# [DESCRIPTION OF THE TASK]
Tell me how many lines in the data include "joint", and keep the reply to that number.

*** Block opens ***

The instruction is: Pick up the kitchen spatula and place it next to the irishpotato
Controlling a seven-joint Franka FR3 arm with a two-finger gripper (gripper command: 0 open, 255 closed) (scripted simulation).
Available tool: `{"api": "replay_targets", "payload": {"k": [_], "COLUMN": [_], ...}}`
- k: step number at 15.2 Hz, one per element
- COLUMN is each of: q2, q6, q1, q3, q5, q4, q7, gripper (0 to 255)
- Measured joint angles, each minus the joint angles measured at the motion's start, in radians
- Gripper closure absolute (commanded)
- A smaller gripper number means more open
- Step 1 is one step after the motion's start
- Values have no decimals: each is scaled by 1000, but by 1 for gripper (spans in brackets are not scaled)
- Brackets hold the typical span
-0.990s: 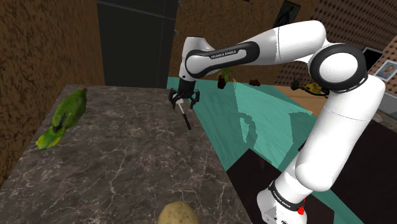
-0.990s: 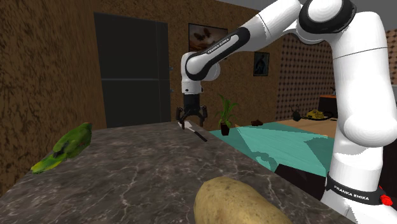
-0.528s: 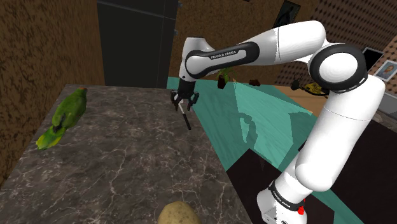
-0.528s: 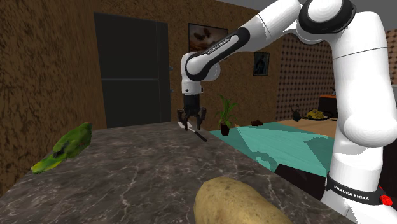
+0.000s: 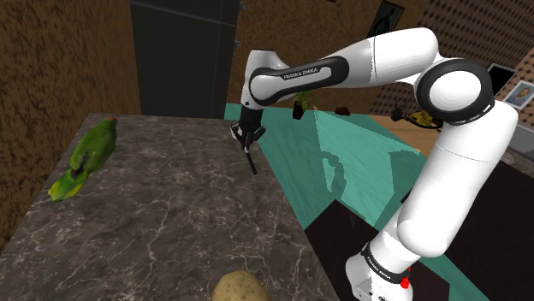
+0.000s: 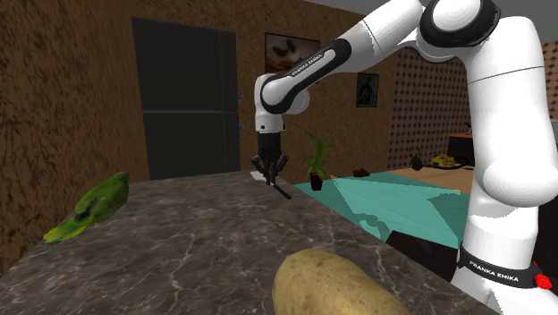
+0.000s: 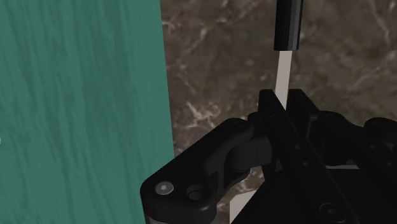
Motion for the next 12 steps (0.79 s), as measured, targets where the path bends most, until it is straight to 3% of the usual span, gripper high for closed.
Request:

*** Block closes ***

# [ANSWER]
2